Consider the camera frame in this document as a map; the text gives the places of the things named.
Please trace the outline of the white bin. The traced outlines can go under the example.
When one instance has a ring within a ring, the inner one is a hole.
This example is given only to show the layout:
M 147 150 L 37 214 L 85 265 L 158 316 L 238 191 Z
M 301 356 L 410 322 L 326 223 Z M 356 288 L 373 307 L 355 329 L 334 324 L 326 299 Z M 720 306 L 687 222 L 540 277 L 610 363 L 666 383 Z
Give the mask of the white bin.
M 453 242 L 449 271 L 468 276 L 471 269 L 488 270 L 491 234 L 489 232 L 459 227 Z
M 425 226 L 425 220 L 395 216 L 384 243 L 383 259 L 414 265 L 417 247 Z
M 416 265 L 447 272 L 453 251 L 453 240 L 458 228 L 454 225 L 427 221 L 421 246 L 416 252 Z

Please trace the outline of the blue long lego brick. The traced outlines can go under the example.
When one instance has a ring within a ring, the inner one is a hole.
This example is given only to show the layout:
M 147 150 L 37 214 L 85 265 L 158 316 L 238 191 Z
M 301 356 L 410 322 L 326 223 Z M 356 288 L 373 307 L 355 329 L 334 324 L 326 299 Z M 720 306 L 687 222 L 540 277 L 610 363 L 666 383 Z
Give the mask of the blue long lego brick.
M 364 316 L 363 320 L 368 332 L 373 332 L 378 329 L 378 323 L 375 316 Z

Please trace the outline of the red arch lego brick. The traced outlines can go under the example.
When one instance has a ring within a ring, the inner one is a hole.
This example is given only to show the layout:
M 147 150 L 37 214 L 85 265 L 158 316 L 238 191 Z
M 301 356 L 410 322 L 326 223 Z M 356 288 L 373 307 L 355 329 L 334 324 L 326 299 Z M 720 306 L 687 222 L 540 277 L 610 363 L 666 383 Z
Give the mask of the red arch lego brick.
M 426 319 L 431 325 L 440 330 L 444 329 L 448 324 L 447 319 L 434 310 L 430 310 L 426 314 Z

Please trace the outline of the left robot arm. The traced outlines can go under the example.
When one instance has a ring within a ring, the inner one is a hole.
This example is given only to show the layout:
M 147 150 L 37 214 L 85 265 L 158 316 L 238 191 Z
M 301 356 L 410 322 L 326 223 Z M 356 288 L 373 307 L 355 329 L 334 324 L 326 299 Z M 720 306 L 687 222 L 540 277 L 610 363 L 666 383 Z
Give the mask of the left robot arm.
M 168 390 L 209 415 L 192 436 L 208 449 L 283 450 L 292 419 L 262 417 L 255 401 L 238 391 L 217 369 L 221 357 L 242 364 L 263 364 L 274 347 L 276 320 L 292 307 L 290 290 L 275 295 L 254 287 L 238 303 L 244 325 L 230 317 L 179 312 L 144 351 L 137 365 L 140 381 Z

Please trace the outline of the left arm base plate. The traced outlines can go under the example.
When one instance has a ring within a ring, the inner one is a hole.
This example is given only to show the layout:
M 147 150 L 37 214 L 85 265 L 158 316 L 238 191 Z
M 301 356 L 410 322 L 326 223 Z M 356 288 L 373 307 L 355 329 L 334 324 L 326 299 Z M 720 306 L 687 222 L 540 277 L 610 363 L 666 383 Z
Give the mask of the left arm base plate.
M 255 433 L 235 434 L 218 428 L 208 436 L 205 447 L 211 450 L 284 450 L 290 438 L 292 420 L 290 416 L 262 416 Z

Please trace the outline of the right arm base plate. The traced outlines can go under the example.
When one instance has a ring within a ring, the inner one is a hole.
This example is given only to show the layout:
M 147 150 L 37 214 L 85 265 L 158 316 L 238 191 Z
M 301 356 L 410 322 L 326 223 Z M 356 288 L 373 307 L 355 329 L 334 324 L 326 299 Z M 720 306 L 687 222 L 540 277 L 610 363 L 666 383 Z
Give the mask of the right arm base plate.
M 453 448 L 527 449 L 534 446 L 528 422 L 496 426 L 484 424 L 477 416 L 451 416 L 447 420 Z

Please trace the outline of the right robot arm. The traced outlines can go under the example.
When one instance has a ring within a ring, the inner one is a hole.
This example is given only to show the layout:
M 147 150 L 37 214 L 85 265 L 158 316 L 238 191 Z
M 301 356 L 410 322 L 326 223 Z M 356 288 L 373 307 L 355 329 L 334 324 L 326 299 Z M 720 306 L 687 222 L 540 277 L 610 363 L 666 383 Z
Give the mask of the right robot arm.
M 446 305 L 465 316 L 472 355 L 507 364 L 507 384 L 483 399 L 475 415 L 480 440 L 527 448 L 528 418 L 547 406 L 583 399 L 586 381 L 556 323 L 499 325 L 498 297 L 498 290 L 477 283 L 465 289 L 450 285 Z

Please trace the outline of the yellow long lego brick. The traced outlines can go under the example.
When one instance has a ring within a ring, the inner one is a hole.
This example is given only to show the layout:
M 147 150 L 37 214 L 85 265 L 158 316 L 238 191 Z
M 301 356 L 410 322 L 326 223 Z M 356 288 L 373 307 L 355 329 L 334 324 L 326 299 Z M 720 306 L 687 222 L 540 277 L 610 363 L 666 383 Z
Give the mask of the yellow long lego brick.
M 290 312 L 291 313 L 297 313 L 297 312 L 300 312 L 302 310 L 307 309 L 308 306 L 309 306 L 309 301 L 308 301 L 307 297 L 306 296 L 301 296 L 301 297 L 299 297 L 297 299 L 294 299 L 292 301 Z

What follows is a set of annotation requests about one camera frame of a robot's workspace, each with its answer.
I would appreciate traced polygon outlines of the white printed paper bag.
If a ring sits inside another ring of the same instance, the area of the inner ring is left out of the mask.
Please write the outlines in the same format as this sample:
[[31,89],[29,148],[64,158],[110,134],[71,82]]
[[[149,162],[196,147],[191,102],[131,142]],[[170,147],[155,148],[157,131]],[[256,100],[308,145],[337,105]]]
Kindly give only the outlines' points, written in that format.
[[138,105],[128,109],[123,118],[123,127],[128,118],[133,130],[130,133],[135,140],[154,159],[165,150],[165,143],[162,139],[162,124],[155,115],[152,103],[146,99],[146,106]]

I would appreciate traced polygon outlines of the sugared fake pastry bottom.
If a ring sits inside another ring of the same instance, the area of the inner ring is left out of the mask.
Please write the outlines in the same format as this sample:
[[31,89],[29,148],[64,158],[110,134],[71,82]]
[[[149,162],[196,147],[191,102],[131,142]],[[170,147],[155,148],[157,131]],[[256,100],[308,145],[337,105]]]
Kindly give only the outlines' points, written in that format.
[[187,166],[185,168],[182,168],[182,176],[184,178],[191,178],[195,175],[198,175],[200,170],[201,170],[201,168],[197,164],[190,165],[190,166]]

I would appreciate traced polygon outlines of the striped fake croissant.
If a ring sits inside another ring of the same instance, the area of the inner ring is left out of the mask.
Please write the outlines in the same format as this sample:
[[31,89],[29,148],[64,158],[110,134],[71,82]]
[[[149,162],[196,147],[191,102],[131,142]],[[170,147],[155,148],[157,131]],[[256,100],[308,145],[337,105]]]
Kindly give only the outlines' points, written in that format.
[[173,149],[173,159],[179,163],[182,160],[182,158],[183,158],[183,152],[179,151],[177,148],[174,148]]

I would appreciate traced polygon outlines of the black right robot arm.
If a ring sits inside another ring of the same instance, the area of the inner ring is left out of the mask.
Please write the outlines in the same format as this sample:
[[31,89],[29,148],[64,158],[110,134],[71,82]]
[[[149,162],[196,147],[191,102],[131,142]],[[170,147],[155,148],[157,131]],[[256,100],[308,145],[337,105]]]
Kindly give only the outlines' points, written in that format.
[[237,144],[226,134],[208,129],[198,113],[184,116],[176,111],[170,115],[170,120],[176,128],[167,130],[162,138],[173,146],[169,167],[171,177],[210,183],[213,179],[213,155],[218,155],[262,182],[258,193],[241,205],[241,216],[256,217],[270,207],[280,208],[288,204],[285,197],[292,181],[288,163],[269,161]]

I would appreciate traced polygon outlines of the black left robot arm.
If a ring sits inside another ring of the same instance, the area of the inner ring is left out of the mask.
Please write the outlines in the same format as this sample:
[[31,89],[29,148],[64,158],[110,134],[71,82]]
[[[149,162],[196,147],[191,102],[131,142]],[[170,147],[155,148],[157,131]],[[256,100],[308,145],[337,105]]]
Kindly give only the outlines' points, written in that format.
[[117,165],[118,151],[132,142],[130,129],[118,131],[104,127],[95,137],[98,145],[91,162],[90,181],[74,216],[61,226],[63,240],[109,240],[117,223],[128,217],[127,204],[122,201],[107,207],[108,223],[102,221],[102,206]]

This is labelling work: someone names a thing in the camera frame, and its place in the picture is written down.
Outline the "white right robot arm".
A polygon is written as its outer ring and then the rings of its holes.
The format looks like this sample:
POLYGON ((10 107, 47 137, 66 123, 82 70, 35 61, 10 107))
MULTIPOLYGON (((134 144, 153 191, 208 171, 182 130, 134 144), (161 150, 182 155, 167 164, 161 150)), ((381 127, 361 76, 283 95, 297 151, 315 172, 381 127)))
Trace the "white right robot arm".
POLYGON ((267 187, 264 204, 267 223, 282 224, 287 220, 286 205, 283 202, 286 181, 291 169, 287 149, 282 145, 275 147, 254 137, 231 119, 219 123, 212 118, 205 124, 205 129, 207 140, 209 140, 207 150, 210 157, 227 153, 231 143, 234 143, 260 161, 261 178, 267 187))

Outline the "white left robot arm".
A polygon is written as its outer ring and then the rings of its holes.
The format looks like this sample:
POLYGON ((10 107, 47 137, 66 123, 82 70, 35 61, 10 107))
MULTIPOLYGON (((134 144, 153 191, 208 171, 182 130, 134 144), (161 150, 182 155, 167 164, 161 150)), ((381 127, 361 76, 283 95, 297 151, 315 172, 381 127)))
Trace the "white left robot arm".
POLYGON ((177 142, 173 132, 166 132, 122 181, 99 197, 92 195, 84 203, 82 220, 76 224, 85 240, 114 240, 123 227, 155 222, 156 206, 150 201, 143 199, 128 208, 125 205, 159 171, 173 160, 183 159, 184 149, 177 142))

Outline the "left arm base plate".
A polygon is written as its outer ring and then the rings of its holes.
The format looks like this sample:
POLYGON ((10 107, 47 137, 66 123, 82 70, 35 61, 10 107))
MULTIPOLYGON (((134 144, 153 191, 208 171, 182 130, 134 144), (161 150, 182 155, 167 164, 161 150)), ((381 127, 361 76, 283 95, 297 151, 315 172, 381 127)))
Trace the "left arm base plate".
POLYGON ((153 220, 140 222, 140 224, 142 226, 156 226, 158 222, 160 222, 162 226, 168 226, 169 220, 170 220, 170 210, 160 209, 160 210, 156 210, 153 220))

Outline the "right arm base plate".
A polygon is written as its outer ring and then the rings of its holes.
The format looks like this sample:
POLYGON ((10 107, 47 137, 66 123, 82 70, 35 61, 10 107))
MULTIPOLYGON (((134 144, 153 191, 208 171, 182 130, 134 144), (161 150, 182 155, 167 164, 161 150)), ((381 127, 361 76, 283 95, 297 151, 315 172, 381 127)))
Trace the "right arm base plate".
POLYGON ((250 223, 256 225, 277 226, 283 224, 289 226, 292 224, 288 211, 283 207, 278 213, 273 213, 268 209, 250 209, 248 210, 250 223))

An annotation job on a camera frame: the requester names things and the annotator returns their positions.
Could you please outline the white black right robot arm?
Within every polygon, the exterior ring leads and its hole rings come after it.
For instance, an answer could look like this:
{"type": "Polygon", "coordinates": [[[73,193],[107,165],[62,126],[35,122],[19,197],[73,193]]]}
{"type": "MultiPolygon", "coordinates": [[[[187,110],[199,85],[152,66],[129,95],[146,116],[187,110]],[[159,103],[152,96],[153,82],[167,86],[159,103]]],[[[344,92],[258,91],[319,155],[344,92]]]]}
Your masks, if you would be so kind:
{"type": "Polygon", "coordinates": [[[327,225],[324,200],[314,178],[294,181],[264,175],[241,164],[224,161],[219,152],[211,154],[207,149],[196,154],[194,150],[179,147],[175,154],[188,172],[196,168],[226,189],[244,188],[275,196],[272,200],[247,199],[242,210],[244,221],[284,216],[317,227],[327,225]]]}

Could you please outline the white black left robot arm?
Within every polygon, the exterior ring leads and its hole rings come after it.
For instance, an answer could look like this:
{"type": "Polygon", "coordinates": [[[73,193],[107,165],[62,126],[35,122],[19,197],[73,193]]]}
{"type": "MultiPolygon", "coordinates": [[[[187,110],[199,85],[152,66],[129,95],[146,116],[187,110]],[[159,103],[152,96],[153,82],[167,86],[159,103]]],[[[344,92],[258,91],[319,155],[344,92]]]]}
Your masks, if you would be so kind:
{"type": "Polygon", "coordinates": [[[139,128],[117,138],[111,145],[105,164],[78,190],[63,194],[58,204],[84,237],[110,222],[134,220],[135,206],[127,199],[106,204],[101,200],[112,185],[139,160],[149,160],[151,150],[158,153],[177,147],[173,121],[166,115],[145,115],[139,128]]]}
--
> Required action
If a line in the records above has the word "black", copy it.

> Your solution
I would appreciate traced polygon outlines of the black right robot arm.
I would appreciate traced polygon outlines of the black left robot arm.
Could you please outline the white black right robot arm?
Could you please outline the white black left robot arm?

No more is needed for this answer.